Then she heard the angry beating of an alien’s plane in the distance. They ducked behind a barrier of dried shrubbery. Behind them a half empty pool, its surface black with floating ash, reflected nothing. The throbbing of movable wings filled the air.
“Ornithopter,” Dad said. “I bought one for you, Jenny, at Christmas. It didn’t fly well.” He coughed, covering his mouth with a fist. “What made us build aircraft with fixed wings? How strange we must look to them, ignoring our models in nature.”
The enemy’s plane dipped from the clouds a block away, its shiny cockpit turned partly away from them. Jenny thought about dragonflies, although it wasn’t really dragonfly shaped. The body was as wide as it was long, except for a tail section connected to the ship with a long, slender tube that was almost invisible at this distance. Its short, blurred wings held it at a hover for a few seconds. Then it darted left, dropped out of sight, the rhythmic, vibrating pulse all around them. Jenny felt it in her chest, like music with a heavy bass turned too loud.
“Do you think it’s trying to find us, Dad?” Jenny tugged on his arm. He didn’t look at her. With his free hand he pulled a leaf from the bush, crackling it between his fingers.
“They knew English and Chinese. We were so surprised. First contact. But they couldn’t make an ‘S’ sound.”
The plane rose suddenly, straight up, vanished into the low haze, until its thrumming voice was lost. Jenny pulled Dad forward. When he stood, he grimaced and leaned his head against his shoulder.
“It was pretty funny when they said ‘Sister Sally.’ Do you know ‘Sister Sally?’”
She wished he would quit talking. It didn’t scare her as much when he was quiet.
“Zister Zally Zold Zea Zells by the Zea Zore.” Dad laughed, his voice reverberating in the silence.

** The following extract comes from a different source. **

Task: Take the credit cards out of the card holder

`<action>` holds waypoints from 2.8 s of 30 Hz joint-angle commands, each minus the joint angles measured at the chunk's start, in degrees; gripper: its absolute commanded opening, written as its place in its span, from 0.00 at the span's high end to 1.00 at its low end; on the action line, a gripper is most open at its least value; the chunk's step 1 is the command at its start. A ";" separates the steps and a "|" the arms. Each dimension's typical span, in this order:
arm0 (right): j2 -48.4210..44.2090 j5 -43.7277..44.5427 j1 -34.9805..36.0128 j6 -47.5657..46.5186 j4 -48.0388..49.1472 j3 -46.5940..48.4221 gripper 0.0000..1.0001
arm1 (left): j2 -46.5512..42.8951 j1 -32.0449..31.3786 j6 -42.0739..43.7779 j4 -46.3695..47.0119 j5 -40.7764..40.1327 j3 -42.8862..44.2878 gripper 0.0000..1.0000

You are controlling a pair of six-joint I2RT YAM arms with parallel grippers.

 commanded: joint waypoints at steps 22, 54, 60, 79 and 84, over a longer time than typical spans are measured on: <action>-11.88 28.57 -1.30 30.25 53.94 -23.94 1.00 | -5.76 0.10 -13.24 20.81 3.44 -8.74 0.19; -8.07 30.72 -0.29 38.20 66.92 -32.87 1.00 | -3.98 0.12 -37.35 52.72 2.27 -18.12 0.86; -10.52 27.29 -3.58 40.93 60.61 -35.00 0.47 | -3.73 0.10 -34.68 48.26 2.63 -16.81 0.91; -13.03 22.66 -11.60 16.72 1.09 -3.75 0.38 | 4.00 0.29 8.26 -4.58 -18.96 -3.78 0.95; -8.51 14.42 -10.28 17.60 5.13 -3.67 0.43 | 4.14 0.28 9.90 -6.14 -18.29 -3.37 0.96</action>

His cheeks were flushed and red-rimmed eyes looked gummy.
A man wearing a brown coat, blue jeans, and bright yellow running shoes jumped over the low fence on the other side of the pool and rolled against the wood, trying to look small.
The man looked up. Jenny couldn’t tell how old he was; his face was so dirty, but when he spoke, she decided he was a teenager. “Christ! Get down. They’re all over the place,” he hissed.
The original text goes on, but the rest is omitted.